### Exercise aim
Include the line containing "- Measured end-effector" and all lines before it, repeated exactly from the listing below, without pictures.

-----

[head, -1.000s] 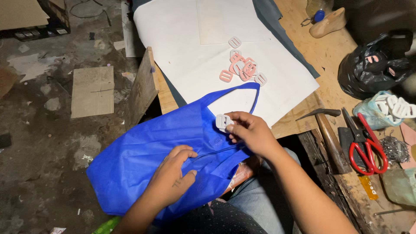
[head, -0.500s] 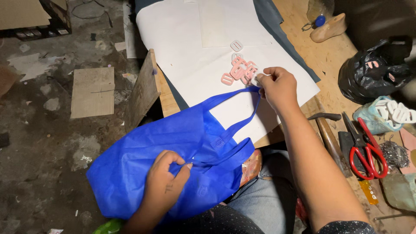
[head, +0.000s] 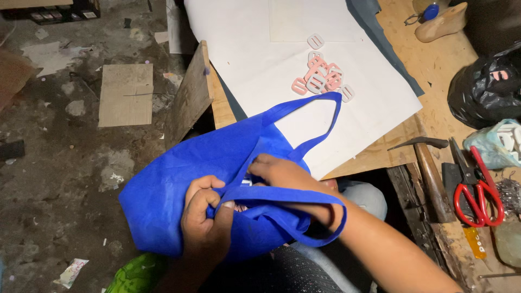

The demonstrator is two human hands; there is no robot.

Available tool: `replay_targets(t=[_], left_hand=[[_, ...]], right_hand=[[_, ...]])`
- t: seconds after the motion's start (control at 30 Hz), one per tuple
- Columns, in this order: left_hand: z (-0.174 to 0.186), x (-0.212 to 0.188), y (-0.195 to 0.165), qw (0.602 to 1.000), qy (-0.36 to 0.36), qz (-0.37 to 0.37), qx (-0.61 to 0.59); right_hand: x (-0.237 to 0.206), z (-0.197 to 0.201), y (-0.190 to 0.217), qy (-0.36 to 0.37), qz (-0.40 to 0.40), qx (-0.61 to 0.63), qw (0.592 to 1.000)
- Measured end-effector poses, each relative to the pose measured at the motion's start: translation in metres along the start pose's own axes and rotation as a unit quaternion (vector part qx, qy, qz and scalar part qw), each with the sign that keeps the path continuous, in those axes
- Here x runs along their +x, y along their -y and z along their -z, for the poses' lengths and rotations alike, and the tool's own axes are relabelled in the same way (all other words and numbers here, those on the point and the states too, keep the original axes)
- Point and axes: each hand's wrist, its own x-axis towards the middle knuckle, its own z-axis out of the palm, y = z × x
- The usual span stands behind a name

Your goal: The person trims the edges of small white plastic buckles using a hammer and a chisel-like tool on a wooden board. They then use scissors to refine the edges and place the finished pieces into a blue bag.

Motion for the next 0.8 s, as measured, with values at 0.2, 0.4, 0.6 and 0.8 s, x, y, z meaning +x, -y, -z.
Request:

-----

### Your response
[head, -1.000s] 
[head, -0.500s] 
[head, +0.000s] 

The demonstrator is two human hands; there is no robot.

Available tool: `replay_targets(t=[_], left_hand=[[_, ...]], right_hand=[[_, ...]])`
- t: seconds after the motion's start (control at 30 Hz), one per tuple
- Columns, in this order: left_hand: z (-0.174 to 0.186), x (-0.212 to 0.188), y (-0.195 to 0.165), qw (0.602 to 1.000), qy (-0.36 to 0.36), qz (-0.37 to 0.37), qx (-0.61 to 0.59); right_hand: x (-0.237 to 0.206), z (-0.197 to 0.201), y (-0.190 to 0.217), qy (-0.36 to 0.37), qz (-0.40 to 0.40), qx (-0.61 to 0.63), qw (0.592 to 1.000)
- Measured end-effector poses, each relative to the pose measured at the motion's start: translation in metres along the start pose's own axes and rotation as a unit quaternion (vector part qx, qy, qz and scalar part qw), each with the sign that keeps the path continuous, in those axes

Nothing else is part of this exercise.